David Mermin

American physicist
(Redirected from N. David Mermin)

N. David Mermin (born March 30, 1935, in New Haven, Connecticut, USA) is Horace White Professor of Physics Emeritus at Cornell University

David Mermin


  • Over the past fifty years or so, scientists have allowed the conventions of expression available to them to become entirely too confining.
    • N. David Mermin (1990). Boojums all the way through: communicating science in a prosaic age. Cambridge University Press. p. xi. ISBN 0-521-38880-5. 
  • … coincident with the explosive growth of research, the art of writing science suffered a grave setback, and the stultifying convention descended that the best scientific prose should sound like a non-human author addressing a mechanical reader. … We injure ourselves when we fail to make our discipline as clear and vibrant as we can to students - prospective scientists - and to the public who pay the taxes.
    • N. David Mermin (1990). Boojums all the way through: communicating science in a prosaic age. Cambridge University Press. p. xii. ISBN 0-521-38880-5. 
  • An extrapolation of its present rate of growth reveals that in the not too distant future Physical Review will fill bookshelves at a speed exceeding that of light. This is not forbidden by general relativity since no information is being conveyed.
    • quoting a joke he heard from Rudolf Peierls. N. David Mermin (1990). Boojums all the way through: communicating science in a prosaic age. Cambridge University Press. p. 57. ISBN 0-521-38880-5. 
  • I would like to describe an attitude toward quantum mechanics which, whether or not it clarifies the interpretational problems that continue to plague the subject, at least sets them in a rather different perspective. This point of view alters somewhat the language used to address these issues—a glossary is provided in Appendix C—and it may offer a less perplexing basis for teaching quantum mechanics or explaining it to nonspecialists. It is based on one fundamental insight, perhaps best introduced by an analogy.
    My complete answer to the late 19th century question "what is electrodynamics trying to tell us" would simply be this:

    Fields in empty space have physical reality; the medium that supports them does not.

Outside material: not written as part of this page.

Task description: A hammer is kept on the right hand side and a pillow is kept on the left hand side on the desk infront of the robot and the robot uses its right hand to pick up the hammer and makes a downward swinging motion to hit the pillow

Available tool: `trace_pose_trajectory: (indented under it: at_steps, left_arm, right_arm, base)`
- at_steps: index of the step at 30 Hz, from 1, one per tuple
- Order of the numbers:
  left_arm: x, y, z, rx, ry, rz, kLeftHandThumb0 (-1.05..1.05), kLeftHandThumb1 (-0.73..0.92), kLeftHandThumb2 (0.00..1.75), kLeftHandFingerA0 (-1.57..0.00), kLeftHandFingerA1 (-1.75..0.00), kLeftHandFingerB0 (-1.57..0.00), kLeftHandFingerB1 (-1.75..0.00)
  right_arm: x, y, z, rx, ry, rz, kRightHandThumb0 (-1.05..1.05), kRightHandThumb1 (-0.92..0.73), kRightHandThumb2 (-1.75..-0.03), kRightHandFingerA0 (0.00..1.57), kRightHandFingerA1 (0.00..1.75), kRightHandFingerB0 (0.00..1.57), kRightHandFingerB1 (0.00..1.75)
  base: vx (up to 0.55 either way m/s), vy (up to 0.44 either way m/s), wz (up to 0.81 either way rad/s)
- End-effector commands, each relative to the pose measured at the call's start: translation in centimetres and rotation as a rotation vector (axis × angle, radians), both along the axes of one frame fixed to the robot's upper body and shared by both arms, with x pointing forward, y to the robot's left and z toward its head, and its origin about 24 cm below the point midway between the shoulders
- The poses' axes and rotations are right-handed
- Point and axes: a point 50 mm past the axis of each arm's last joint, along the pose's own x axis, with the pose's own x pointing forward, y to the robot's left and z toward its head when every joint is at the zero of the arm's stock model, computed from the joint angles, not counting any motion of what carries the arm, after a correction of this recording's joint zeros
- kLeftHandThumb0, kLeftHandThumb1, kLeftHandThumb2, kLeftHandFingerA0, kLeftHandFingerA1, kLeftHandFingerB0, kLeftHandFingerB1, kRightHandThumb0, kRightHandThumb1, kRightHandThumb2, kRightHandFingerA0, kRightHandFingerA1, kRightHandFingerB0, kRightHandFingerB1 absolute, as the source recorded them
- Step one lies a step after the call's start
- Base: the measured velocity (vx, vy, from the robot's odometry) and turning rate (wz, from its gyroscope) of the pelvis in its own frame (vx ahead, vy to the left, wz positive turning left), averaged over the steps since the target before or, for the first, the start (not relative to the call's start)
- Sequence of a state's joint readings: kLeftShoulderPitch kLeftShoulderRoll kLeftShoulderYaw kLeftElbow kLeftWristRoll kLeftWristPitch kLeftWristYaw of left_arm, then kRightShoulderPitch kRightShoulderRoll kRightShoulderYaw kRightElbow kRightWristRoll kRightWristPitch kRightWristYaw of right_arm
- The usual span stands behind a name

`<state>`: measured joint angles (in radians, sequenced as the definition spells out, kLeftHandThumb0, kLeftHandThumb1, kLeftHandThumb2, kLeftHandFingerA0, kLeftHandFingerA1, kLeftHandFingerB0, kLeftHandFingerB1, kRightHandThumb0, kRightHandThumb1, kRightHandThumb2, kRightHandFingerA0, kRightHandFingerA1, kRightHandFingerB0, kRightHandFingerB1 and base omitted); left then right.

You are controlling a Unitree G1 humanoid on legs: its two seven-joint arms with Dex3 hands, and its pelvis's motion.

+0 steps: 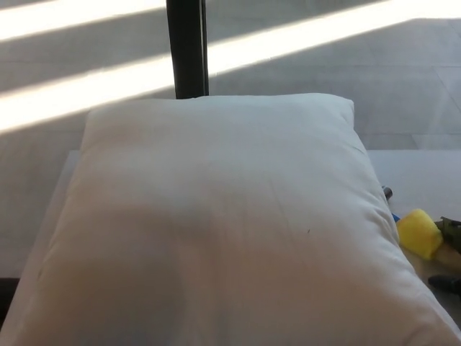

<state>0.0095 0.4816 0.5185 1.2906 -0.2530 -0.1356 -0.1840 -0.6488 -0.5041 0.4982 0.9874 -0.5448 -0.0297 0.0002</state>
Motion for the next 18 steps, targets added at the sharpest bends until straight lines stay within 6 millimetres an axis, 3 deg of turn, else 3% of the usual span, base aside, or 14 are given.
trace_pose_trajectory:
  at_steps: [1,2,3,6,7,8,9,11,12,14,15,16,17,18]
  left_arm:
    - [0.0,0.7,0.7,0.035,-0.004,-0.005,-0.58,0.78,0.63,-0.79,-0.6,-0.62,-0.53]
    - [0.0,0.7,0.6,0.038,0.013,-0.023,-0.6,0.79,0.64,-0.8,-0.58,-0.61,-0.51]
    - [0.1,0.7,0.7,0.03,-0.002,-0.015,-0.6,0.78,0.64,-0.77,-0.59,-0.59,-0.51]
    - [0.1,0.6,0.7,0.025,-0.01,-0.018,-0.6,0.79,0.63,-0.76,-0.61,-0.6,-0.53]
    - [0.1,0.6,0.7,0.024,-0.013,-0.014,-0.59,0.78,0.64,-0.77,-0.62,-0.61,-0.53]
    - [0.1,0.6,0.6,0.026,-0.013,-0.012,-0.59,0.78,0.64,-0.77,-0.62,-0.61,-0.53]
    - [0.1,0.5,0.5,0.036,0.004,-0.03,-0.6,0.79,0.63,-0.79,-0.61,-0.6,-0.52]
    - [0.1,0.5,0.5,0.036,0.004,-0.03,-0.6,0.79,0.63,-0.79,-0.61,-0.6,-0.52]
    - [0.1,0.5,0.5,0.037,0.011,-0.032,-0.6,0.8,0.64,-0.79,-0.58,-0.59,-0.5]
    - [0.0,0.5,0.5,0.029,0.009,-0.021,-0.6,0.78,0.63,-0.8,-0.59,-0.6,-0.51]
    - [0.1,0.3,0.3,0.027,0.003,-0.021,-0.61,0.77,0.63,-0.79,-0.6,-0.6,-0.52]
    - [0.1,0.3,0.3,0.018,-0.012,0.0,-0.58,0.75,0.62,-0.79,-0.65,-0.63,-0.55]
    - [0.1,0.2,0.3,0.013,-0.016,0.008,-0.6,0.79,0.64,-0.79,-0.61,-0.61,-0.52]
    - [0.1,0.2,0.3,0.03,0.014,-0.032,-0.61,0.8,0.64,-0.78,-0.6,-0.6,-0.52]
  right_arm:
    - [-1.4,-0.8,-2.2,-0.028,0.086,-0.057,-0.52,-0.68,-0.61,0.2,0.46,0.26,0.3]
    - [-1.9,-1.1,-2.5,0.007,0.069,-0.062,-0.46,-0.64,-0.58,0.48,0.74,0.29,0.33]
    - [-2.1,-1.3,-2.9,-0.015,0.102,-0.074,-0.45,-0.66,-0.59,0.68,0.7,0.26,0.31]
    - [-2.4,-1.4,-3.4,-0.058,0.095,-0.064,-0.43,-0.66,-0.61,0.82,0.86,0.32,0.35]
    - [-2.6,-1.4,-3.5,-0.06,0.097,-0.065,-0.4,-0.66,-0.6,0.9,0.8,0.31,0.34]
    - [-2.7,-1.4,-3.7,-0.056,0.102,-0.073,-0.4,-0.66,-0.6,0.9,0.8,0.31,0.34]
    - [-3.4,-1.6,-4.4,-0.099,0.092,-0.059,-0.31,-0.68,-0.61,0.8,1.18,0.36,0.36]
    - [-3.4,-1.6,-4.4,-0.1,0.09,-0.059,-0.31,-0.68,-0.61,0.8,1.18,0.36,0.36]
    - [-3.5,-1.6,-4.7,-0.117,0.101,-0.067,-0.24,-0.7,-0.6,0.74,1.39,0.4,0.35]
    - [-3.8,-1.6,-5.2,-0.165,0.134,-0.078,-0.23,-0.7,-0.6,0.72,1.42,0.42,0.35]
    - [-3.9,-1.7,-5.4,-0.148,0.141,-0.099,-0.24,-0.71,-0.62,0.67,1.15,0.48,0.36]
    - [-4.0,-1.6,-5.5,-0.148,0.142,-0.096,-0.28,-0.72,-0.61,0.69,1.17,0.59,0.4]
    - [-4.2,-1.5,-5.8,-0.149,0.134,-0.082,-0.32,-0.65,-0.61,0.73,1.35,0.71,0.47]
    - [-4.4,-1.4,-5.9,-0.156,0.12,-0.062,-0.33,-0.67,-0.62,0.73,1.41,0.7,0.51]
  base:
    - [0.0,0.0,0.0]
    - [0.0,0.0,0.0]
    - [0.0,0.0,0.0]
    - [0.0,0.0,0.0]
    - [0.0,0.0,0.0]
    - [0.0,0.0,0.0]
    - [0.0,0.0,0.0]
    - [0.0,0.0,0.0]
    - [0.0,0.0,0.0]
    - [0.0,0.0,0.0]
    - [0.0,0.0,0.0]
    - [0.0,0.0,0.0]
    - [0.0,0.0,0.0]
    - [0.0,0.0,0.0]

    Having thus removed the mystery from electrodynamics, let me immediately do the same for quantum mechanics:

    Correlations have physical reality; that which they correlate does not.

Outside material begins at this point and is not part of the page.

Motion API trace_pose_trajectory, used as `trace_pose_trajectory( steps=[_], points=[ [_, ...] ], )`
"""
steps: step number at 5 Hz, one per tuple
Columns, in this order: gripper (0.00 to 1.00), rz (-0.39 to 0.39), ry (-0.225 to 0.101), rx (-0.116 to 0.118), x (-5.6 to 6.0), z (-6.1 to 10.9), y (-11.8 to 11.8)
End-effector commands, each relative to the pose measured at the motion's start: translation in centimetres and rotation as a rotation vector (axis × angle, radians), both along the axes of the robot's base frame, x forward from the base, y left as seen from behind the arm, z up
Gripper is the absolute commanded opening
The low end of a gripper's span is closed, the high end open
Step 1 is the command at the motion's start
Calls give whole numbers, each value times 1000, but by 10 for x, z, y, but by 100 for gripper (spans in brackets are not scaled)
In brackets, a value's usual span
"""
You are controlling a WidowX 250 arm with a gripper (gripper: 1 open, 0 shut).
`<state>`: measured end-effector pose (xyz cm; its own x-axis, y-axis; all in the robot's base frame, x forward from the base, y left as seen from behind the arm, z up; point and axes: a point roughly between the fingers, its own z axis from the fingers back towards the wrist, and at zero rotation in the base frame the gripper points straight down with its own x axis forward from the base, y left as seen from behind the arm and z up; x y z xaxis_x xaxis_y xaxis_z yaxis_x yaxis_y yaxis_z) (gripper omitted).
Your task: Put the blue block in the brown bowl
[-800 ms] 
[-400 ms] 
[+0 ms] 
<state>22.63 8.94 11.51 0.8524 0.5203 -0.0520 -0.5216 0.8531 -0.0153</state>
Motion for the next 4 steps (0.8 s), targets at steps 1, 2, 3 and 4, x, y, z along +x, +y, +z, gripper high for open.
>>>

    • N. David Mermin, "What is quantum mechanics trying to tell us?", Am. J. Phys. 66, 753 (1998)
  • Quantum mechanics is the most useful and powerful theory physicists have ever devised. Yet today, nearly 90 years after its formulation, disagreement about the meaning of the theory is stronger than ever. New interpretations appear every year. None ever disappear. … The message from QBism is this: You needn't feel guilty about never getting nervous about this stuff. You were right not to be bothered. But for the sake of intellectual coherence, you had better reexamine what you wrongly may have thought you understood perfectly well about the nature of probability.
  • It is a fundamental quantum doctrine that a measurement does not, in general, reveal a pre-existing value of the measured property. On the contrary, the outcome of a measurement is brought into being by the act of measurement itself, a joint manifestation of the state of the probed system and the probing apparatus. Precisely how the particular result of an individual measurement is brought into being—Heisenberg's "transition from the possible to the actual"—is inherently unknowable. Only the statistical distribution of many such encounters is a proper matter for scientific inquiry.
  • It once made sense to exclude the scientist from scientific explanations of the physical world. This warded off superstitious, animistic, or religious explanations. But without endorsing superstition, animism, or religion, today it makes sense to insist that the scientist should not be excluded from a philosophical understanding of the nature of scientific explanation. Why shouldn't such an understanding involve the explainer, as well as the explained?

About David Mermin

  • One of the most beautiful papers in physics that I know of is yours in the American Journal of Physics.
    • Richard P. Feynman in a letter to N. David Mermin, related to his AJP paper Bringing home the atomic world: Quantum mysteries for anybody, American Journal of Physics, Volume 49, Issue 10, pp. 940-943 (1981), as quoted in Michelle Feynman (2005). Perfectly Reasonable Deviations from the Beaten Track. Basic Books. p. 367. ISBN 0-7382-0636-9.